Brazilian Court Bans P2P Software
Earlier this year, at the behest of an anti-piracy group consisting of the usual suspects from the recording industry, a Brazilian court ruled that a company named Cadare Information Technology must implement a filter on the P2P software they distributed on their website to weed out copyrighted content. Cadare was unable comply with the order because they didn't develop the software; they merely offered it for download. The case went back to court, and a Brazilian judge has now decided to ban distribution of the software because it can be used to assist copyright infringement. "He went on to suggest that any website offering the software alongside advertising (i.e, trying to profit from offering it) would be committing a crime, punishable by between two and four years in jail."
to start killing the lawyers yet?
Guess he'll have to ban the Internet...
"...because it can be used to assist copyright infringement..."
Let's ban all computers while we're at it too "because it can be used to assist copyright infringement". And without a computer I won't be able to run the software. Oh and we need to collect money everytime a person sings a song in their head. Because the record label is not being paid for the content since you heard it on the radio and just kept replaying it in your head. We'll put chips in your heads to monitor what songs you've played in your head every month and send you a bill on itunes.
"I'm curious if this will change if and when judges understand the underlying technology better."
Statements like this are like Chicken Soup for the Pirate's Soul. We convince ourselves that it's all because the people in charge just don't understand the technology. I completely understand; this is a much more acceptable situation than the judges understanding the technology just fine.
There's a huge disconnect here. When Napster, Kazaa, Morpheus, and most recently The Pirate Bay went down, file-sharing fans quickly pointed out that it was obviously because the legal professionals don't know what they were doing. "Just like Google!" they shouted. "A web browser is P2P! Let's ban guns, too!".
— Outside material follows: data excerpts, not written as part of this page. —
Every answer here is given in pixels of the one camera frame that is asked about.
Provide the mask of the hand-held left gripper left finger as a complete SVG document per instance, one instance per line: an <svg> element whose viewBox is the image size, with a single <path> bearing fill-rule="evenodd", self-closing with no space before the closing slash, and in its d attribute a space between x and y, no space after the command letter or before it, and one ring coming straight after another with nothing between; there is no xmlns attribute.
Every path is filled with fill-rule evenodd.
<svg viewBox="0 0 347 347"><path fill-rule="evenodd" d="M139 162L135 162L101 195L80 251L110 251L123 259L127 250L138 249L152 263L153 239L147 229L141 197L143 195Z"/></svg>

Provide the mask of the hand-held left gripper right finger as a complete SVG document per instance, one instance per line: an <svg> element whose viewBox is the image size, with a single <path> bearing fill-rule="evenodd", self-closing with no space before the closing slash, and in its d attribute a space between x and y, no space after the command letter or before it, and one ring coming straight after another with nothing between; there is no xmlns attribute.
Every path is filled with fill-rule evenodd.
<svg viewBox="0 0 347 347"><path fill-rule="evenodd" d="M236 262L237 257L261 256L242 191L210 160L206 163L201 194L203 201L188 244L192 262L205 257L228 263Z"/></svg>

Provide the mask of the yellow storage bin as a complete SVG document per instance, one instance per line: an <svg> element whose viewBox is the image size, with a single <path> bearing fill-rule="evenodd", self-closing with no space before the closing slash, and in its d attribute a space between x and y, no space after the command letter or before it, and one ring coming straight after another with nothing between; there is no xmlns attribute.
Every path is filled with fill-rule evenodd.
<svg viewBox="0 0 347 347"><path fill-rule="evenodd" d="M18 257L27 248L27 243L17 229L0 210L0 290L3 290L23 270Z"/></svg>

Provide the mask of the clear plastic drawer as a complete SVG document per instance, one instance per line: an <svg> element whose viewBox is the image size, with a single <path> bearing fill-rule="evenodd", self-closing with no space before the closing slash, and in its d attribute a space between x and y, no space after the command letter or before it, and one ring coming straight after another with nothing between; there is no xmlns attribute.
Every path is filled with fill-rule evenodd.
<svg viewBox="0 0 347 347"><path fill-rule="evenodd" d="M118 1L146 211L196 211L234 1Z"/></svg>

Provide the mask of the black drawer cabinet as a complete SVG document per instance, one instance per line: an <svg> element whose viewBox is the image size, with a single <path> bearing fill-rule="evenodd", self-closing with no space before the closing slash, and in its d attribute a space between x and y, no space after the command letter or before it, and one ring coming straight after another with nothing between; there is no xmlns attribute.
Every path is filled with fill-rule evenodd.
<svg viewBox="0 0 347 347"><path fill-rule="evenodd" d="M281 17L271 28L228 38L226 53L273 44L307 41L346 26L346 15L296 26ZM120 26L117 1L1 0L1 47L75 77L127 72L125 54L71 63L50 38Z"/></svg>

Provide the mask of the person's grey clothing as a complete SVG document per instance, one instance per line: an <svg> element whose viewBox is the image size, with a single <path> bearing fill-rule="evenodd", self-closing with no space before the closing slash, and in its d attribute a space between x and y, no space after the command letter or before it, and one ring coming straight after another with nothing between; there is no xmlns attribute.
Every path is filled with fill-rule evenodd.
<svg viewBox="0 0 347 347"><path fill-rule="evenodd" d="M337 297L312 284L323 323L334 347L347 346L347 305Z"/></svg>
The problem is this: I've read all of the rulings (I'm kind of a nerd like that) and it's generally clear that the lawyers and the judges understand the technology just fine. They might not be able to code a P2P client themselves or even mount a Linux volume, but reading the documents makes it very clear that they know exactly how the technology works and how it's being used.
You can use Occam's Razor here: it's a hard scenario to swallow that there simply aren't enough defense lawyers who understand P2P technology. If the law really worked like so many Slashdotters think it does -- a legal world in which intent and usage aren't relevant -- then wouldn't all of these judgments be thrown out once some legal folks as smart as you took up the cases and clearly showed that it was all a matter of the judge not understanding the technology? A simple matter of a smart person explaining to the appeal court that a pirate torrent site is just like Google, a P2P client is just like a web browser?
The ironic thing here is that if you ask any lawyer with a background in copyright law, they'll be happy to explain to you exactly why TPB, etc. aren't exactly like Google and why Kazaa and Morpheus weren't just like a web browser. It's actually even pretty easy to understand by folks who don't have a JD. Yet we collective Slashdotters just continue to stamp our metaphorical feet and pine for the day when judges just understand. "Substantial non-infringing uses," "contributory infringement," "vicarious infringement" and even basic principles like mens rea whoosh past us like a late summer breeze, while we close our eyes and dream of a day when legal professionals will finally be as smart as we are.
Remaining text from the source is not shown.